How to complete this task:
All of the listing should be output exactly, apart from the pictures.

........

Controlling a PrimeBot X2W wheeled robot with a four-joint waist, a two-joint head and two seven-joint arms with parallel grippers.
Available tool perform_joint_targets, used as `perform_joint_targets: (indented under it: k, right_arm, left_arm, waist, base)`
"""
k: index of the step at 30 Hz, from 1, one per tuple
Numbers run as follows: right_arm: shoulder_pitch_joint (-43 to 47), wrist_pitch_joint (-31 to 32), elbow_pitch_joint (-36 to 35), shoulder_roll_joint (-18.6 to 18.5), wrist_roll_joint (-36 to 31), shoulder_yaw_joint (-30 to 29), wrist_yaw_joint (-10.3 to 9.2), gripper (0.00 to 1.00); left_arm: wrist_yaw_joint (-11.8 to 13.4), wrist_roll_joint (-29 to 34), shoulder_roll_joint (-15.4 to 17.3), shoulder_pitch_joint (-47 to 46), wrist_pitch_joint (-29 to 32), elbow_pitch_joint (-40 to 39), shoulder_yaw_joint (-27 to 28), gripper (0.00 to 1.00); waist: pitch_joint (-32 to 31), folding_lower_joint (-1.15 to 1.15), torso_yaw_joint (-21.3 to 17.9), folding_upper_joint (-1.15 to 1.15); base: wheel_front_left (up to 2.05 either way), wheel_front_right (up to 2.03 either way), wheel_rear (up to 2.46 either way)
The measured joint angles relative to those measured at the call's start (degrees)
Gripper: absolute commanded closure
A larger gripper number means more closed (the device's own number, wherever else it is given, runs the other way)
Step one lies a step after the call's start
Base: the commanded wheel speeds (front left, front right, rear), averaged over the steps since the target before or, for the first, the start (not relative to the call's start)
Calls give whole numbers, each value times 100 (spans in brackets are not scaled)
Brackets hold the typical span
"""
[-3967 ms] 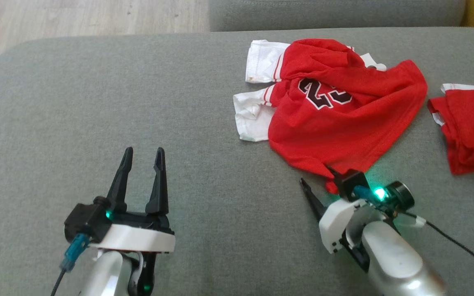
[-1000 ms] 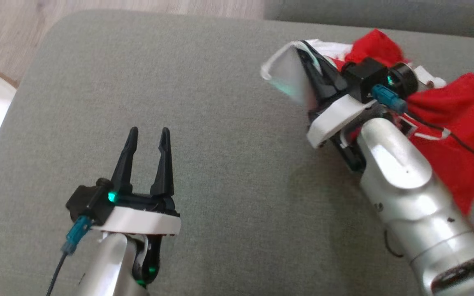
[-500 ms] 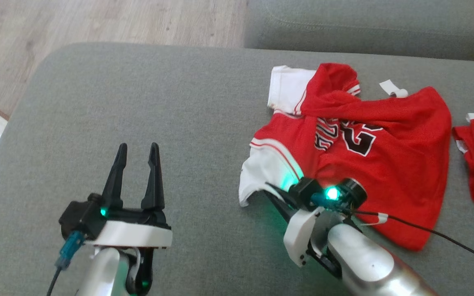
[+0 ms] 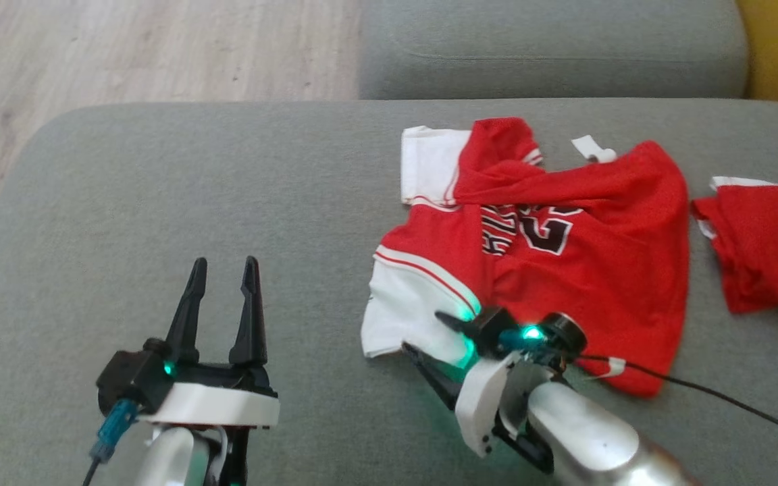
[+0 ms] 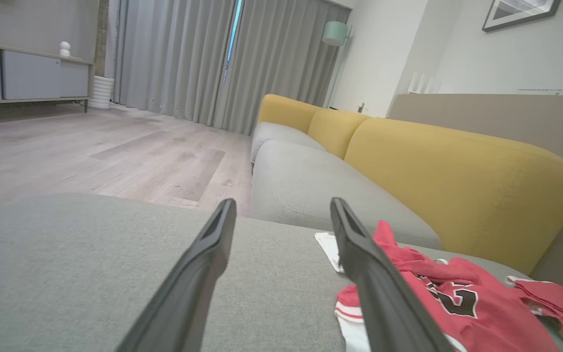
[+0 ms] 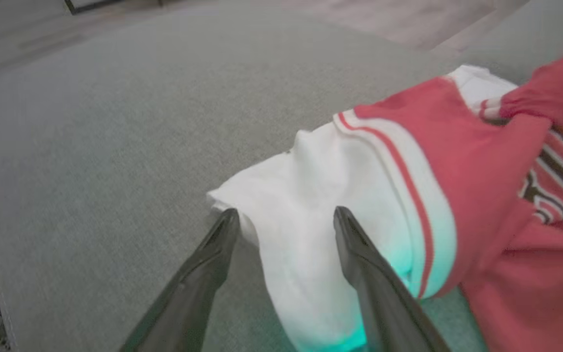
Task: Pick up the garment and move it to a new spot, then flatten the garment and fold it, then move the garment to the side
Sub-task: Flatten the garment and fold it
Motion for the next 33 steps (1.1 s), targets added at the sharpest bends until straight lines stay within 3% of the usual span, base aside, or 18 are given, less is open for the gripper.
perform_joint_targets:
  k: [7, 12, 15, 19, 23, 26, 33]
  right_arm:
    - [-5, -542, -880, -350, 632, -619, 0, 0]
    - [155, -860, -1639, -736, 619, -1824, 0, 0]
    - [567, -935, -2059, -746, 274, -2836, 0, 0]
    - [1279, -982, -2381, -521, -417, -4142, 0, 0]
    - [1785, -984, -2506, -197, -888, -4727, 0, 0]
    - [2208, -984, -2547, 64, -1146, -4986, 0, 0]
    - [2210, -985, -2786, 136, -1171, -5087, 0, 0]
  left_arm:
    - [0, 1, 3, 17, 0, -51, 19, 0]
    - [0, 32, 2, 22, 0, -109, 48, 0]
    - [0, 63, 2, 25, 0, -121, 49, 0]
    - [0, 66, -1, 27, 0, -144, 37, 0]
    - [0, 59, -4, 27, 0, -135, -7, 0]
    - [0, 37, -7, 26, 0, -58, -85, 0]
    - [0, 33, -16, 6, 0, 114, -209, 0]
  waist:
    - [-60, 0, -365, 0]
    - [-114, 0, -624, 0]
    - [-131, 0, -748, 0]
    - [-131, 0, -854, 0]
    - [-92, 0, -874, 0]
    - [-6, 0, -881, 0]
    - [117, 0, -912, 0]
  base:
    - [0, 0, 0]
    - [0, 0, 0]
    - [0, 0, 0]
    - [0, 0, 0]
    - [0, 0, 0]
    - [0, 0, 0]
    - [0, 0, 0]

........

Output for this task:
Controlling a PrimeBot X2W wheeled robot with a four-joint waist, a two-joint head and two seven-joint arms with parallel grippers.
Available tool perform_joint_targets, used as `perform_joint_targets: (indented under it: k, right_arm, left_arm, waist, base)`
"""
k: index of the step at 30 Hz, from 1, one per tuple
Numbers run as follows: right_arm: shoulder_pitch_joint (-43 to 47), wrist_pitch_joint (-31 to 32), elbow_pitch_joint (-36 to 35), shoulder_roll_joint (-18.6 to 18.5), wrist_roll_joint (-36 to 31), shoulder_yaw_joint (-30 to 29), wrist_yaw_joint (-10.3 to 9.2), gripper (0.00 to 1.00); left_arm: wrist_yaw_joint (-11.8 to 13.4), wrist_roll_joint (-29 to 34), shoulder_roll_joint (-15.4 to 17.3), shoulder_pitch_joint (-47 to 46), wrist_pitch_joint (-29 to 32), elbow_pitch_joint (-40 to 39), shoulder_yaw_joint (-27 to 28), gripper (0.00 to 1.00); waist: pitch_joint (-32 to 31), folding_lower_joint (-1.15 to 1.15), torso_yaw_joint (-21.3 to 17.9), folding_upper_joint (-1.15 to 1.15); base: wheel_front_left (up to 2.05 either way), wheel_front_right (up to 2.03 either way), wheel_rear (up to 2.46 either way)
The measured joint angles relative to those measured at the call's start (degrees)
Gripper: absolute commanded closure
A larger gripper number means more closed (the device's own number, wherever else it is given, runs the other way)
Step one lies a step after the call's start
Base: the commanded wheel speeds (front left, front right, rear), averaged over the steps since the target before or, for the first, the start (not relative to the call's start)
Calls give whole numbers, each value times 100 (spans in brackets are not scaled)
Brackets hold the typical span
"""
[-3967 ms] 
[-1000 ms] 
[-500 ms] 
[+0 ms] 
[+0 ms] 
[+0 ms] 
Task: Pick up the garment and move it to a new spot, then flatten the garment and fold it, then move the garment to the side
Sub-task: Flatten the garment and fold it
Motion for the next 33 steps (1.1 s), targets added at the sharpest bends until straight lines stay within 3% of the usual span, base aside, or 18 are given, less is open for the gripper.
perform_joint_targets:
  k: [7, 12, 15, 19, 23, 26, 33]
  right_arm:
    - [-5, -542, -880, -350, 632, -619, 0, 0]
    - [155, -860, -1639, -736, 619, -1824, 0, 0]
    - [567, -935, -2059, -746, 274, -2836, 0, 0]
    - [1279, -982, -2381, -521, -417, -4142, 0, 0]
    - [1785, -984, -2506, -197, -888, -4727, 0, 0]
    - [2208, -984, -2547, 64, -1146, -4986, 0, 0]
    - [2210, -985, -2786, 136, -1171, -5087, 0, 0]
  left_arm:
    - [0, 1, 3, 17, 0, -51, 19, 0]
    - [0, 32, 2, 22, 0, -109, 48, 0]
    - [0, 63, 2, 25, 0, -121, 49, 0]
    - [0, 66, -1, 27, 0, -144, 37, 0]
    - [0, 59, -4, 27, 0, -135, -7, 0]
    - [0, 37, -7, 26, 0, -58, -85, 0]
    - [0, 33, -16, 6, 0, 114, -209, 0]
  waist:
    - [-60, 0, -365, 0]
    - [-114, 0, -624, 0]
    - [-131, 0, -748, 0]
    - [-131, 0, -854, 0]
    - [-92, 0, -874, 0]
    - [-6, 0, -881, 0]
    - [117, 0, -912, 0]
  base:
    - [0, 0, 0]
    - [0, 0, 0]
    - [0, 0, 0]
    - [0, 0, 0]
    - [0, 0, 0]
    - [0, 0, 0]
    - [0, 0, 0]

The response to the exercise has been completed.